1. Pay extra principal – Additional principal payments of $25, $50, or $100 each month paid consistently throughout the year will shave years off the entire mortgage balance. Pay the full mortgage amount each month and add an additional $50 consistently for one year. Each time the statement arrives, compare the values against the previous statement. Highlight the outstanding principal amount and keep all of the statements together. If doubt of progress arises, look back across the previous statements and note the progress. Some mortgage statements also have a projected date when the final payment will be due this date should change as the principal amount decreases.
2. Reduce other expenses – Choose one or two seemingly frivolous expenses that can be eliminated from the monthly budget until the mortgage is repaid. Those expenses can be reinstated once the goal is reached. Add the entire dollar amount from the saved expenses to the mortgage payment every month. Continue to monitor the monthly progress reported on the mortgage statements.
3. Make extra payments – Whenever the budget will allow, make an extra full payment throughout the year. Monitor the drop in the principal amount reported on the monthly mortgage statement. The entire extra payment will be applied to the principal without any money being applied to the interest due on the loan.
4. Pay one additional payment annually – Commit to making one extra mortgage payment with the calendar year. If $1000 is paid against a 30-year mortgage every year, the mortgage term will be shortened by four and a half years. All the interest that would have to be paid for that part of the loan is saved and will add up to more than $40,000.
5. Switch to bi-weekly payments – Make two half payments within the month. This is a great option for those who are paid bi-weekly. Twenty-six payments will be made in the calendar year which means that thirteen full payments are made instead of twelve. This method will reduce the mortgage term by six years on a 30-year mortgage. Progress is made, but the extra payments are spread throughout the year to make budgeting easier.

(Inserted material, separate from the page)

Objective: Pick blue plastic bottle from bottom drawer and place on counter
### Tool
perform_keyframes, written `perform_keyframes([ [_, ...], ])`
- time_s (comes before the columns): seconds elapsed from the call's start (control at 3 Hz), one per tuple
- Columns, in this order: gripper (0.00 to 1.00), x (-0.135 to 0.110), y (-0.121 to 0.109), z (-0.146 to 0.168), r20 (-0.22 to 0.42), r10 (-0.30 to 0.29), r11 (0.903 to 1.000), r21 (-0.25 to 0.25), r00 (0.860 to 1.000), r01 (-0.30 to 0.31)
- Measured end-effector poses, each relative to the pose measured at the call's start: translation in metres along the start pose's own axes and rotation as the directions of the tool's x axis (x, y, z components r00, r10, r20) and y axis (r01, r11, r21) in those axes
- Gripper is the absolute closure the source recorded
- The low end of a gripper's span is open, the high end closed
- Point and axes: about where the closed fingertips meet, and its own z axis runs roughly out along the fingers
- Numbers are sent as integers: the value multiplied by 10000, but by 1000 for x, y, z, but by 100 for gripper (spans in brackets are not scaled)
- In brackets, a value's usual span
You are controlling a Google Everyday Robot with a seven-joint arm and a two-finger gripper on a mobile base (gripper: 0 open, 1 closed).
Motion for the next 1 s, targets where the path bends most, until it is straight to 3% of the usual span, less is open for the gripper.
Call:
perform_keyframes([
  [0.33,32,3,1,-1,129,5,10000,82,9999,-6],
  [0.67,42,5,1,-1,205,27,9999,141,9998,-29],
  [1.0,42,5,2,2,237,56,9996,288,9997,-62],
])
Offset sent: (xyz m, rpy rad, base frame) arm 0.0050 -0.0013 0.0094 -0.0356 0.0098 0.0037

6. Treat a 30-year like a 15-year – If the current mortgage has a 30-year term, calculate the 15-year payment schedule and pay accordingly. The additional funds will be applied directly to the principal and will reduce the term of the loan by half. This method is beneficial when unexpected expenses require a reduction in the mortgage payment for one month. Since the 30-year payment is actually due, a lower payment can be made without paying any penalty. The higher payment can be made in subsequent months.
7. Apply tax refund to mortgage – Whenever a tax return is received for overpayment of income taxes, apply the entire refund to the outstanding principal amount on the mortgage. Readjust withholdings for the next year and apply the amount saved each month.

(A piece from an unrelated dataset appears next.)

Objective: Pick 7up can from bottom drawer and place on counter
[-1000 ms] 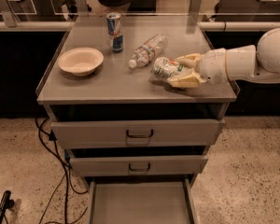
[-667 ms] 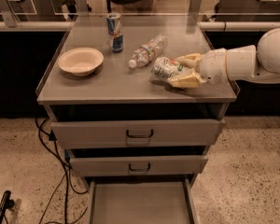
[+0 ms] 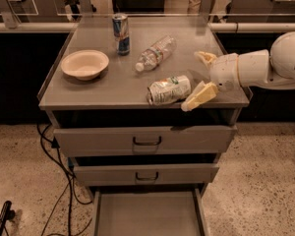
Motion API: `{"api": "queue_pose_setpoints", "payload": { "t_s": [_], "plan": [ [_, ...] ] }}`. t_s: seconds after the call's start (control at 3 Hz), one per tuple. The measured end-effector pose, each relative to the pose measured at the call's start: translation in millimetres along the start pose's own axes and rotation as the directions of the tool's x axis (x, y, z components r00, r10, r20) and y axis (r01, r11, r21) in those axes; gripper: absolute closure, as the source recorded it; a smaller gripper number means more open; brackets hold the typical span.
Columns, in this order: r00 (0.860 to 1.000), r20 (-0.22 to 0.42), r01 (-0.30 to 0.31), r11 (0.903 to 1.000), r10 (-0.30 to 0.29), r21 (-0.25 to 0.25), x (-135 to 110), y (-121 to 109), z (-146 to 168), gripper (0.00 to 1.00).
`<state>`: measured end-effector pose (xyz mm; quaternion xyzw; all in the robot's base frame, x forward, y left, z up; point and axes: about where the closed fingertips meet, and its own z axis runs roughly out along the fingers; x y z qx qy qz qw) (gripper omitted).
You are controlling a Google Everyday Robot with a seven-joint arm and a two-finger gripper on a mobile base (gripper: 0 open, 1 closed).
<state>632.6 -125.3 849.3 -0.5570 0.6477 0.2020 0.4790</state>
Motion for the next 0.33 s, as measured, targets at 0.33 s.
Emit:
{"api": "queue_pose_setpoints", "payload": {
  "t_s": [0.33],
  "plan": [
    [1.000, 0.000, 0.000, 1.0000, 0.000, 0.000, 0.0, 0.0, 0.0, 0.00]
  ]
}}
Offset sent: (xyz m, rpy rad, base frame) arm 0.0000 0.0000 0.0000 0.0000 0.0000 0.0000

8. Sell an asset and apply the funds – Unused assets are a source of funds that can be applied to an outstanding mortgage. A boat that sits on its trailer can be sold, and the funds used to pay down the mortgage balance. Consider the goal of living a debt free lifestyle when considering which assets can be sold to contribute to the project.
Many mortgage calculators exist to aid in creating an accelerated repayment plan. If emergencies arise, simply reinstate the plan when other obligations allow. When the mortgage is paid off, set another large goal to work for or reward the entire family with a once-in-a-lifetime vacation.